Le texte s’appuie sur un seul article établissant une présomption d’exploitation de contenus culturels par les fournisseurs d’IA. Son objectif est de permettre aux créateurs d’être rémunérés lorsque leurs œuvres servent à entraîner des modèles d’intelligence artificielle, qu’il s’agisse de générateurs de musique ou de systèmes de clonage de voix. Adopté en commission à l’Assemblée après son passage à l’unanimité au Sénat, il a été inscrit à l’ordre du jour, mais positionné en bas de liste, rendant dès le départ son examen très hypothétique.

Le projet de loi fait l’objet d’une centaine d’amendements et suscite une levée de boucliers du secteur technologique, qui craint notamment une « insécurité juridique » susceptible d’affaiblir les entreprises françaises d’IA.

Le secteur culturel dénonce un « vol généralisé »

Les défenseurs du texte n’ont pas caché leur frustration. Le Syndicat national de l’édition a réagi avec fermeté : « L’innovation technologique ne peut se faire au détriment des droits fondamentaux des créateurs et se construire sur le vol généralisé, voire encouragé, des œuvres d’auteur »affirmant que « Le gouvernement ne peut pas céder au chantage des entreprises technologiques ».

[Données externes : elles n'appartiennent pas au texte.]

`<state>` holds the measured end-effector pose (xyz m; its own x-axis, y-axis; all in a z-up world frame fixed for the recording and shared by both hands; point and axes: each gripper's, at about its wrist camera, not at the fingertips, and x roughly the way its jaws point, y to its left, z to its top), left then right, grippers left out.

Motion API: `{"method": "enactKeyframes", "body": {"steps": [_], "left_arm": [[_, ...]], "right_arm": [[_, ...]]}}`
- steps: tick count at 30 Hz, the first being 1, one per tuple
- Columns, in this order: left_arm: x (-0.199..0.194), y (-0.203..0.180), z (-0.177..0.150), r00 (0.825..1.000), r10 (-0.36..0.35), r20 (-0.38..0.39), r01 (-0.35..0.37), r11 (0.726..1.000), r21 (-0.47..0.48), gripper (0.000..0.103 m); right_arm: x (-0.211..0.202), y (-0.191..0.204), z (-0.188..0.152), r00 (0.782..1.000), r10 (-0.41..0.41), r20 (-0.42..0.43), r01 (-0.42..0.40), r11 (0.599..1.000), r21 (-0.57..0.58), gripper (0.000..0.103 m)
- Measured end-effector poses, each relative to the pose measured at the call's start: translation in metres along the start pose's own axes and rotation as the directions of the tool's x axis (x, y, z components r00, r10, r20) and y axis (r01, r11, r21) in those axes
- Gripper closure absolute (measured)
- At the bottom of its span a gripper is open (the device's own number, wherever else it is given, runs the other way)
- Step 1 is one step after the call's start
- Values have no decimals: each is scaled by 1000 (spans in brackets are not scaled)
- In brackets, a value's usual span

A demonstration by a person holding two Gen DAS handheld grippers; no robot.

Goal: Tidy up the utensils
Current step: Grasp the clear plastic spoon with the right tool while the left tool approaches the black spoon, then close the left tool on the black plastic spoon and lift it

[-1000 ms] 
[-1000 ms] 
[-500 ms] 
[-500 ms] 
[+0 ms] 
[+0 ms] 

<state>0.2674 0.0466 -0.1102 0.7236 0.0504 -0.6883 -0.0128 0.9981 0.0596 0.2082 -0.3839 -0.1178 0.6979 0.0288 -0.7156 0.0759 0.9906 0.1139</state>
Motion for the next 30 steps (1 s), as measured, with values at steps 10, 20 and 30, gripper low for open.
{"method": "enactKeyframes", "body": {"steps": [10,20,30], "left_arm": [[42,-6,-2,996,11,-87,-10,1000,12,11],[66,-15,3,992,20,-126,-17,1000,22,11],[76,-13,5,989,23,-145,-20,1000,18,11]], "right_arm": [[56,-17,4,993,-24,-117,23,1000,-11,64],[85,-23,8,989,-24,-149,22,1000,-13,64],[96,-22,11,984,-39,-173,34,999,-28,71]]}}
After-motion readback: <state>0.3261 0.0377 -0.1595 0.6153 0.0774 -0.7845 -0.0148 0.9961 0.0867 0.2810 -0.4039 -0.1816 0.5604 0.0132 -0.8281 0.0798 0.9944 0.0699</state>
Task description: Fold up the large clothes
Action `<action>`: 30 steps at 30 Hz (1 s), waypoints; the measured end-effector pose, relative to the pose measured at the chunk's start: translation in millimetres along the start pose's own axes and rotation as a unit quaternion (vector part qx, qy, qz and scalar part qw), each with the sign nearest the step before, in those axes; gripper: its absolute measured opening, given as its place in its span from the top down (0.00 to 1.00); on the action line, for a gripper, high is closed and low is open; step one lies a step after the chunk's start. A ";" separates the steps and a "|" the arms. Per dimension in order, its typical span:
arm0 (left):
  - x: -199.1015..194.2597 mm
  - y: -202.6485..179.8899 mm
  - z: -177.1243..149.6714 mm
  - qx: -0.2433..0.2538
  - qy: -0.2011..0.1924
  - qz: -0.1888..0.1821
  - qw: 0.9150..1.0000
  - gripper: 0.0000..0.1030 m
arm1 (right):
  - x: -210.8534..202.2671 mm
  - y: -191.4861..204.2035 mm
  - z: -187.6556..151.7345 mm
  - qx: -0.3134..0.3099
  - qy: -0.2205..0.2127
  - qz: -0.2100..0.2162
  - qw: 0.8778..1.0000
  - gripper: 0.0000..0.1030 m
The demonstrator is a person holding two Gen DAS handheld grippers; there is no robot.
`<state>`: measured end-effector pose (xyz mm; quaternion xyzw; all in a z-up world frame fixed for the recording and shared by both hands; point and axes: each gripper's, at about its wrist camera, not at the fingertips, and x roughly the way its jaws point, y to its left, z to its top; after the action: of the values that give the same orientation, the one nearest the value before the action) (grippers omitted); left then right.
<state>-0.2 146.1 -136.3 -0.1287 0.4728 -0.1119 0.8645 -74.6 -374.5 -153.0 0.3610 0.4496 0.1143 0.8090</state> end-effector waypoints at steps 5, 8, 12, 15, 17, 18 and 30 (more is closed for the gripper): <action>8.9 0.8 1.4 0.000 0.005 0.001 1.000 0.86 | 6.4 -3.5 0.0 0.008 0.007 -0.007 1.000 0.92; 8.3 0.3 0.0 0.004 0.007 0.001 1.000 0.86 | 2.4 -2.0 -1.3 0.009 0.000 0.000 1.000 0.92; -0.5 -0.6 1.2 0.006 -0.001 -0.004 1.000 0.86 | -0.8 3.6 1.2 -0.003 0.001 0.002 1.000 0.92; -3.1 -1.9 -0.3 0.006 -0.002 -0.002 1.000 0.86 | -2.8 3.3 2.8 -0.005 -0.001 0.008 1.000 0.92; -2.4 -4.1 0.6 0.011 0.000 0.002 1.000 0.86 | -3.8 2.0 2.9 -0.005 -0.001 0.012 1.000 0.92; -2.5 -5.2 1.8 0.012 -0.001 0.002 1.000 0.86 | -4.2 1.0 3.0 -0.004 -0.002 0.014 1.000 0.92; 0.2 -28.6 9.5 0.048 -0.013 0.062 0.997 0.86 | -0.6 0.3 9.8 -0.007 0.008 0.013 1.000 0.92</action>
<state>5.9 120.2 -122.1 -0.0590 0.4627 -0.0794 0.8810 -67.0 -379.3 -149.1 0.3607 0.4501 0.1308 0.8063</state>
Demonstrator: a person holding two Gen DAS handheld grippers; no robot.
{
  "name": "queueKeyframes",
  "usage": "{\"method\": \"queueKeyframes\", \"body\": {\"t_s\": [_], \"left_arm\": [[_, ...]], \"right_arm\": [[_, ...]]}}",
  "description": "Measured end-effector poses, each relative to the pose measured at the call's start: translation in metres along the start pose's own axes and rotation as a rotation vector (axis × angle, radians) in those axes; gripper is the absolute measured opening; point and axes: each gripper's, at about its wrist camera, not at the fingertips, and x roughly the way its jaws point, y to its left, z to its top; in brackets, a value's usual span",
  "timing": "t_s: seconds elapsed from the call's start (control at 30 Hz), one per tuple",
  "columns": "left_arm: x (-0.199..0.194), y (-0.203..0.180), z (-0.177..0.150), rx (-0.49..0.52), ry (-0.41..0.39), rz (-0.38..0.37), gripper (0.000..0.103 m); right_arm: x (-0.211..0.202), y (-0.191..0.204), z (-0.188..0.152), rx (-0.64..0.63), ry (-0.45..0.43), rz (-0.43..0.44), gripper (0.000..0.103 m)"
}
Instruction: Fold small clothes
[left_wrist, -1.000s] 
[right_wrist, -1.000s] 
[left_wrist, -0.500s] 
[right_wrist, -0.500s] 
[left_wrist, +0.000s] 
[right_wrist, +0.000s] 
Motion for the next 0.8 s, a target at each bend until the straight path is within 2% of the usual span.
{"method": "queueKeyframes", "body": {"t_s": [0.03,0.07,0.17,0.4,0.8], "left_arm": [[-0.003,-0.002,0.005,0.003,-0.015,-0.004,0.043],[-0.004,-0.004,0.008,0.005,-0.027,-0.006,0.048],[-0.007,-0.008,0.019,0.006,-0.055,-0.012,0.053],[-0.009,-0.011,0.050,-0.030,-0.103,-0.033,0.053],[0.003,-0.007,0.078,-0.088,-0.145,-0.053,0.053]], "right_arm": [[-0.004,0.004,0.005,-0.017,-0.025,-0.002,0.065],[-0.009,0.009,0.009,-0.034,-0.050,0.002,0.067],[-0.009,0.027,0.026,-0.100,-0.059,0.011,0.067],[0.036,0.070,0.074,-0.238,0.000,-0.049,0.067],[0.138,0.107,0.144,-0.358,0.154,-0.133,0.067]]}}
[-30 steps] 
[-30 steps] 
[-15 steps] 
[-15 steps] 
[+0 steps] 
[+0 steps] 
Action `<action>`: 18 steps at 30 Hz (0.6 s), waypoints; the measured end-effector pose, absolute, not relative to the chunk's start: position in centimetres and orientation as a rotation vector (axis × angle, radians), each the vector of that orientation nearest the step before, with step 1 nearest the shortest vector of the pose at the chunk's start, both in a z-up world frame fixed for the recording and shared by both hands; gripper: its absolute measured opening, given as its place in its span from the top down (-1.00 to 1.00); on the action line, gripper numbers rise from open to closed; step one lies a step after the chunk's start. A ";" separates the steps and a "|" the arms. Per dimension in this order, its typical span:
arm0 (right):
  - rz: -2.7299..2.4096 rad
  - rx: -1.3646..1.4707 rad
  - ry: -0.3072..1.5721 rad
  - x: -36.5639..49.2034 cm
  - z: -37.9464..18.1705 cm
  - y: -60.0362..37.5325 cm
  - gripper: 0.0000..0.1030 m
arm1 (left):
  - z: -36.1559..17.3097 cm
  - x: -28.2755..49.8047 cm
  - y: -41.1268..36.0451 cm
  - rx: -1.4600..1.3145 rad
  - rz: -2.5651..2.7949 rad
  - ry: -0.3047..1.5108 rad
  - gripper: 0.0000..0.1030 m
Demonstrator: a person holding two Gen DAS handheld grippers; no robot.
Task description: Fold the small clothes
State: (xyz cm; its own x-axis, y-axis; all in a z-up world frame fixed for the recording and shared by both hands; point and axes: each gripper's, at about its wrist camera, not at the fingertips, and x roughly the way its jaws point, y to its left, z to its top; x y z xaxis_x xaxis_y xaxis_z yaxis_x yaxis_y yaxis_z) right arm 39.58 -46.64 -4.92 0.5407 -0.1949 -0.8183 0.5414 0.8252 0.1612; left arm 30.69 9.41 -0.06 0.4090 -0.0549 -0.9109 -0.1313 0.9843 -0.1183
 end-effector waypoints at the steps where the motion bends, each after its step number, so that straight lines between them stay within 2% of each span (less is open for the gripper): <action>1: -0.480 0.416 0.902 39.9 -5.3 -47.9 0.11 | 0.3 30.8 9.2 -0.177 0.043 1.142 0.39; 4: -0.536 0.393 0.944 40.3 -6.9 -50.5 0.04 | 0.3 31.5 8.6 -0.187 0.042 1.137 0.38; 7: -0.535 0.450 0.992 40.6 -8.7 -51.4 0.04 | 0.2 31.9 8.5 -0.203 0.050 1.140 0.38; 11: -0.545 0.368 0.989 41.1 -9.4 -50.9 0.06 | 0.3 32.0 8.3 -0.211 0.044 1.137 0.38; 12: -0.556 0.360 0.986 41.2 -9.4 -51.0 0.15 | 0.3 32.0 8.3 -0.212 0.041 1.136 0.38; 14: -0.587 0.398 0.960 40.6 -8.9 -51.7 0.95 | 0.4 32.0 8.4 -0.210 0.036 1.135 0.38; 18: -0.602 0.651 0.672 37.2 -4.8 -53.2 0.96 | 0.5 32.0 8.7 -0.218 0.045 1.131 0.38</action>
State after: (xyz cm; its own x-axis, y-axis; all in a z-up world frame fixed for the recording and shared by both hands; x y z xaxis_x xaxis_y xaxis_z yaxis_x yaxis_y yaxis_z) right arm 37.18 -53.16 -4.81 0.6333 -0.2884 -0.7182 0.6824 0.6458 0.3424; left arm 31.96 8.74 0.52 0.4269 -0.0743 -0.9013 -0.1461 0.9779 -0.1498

La Société des auteurs, compositeurs et éditeurs de musique (Sacem) a posé la question en termes directs : « La vraie question est simple : voulons-nous une IA basée sur la confiance, la transparence et le respect des règles, ou une IA qui se développe dans l’opacité au détriment des créateurs ? ».

Jeudi soir, la ministre de la Culture, Catherine Pgard, a rappelé que « la création doit être rémunérée à sa juste valeur »tout en renvoyant les entreprises d’IA et les représentants des créateurs vers de nouveaux échanges pour « trouver des solutions concrètes ». Cette position de retrait prudent, qui évite de trancher, laisse le projet de loi dans une situation incertaine, coincé entre un secteur culturel solidaire et un secteur technologique déterminé à freiner son adoption.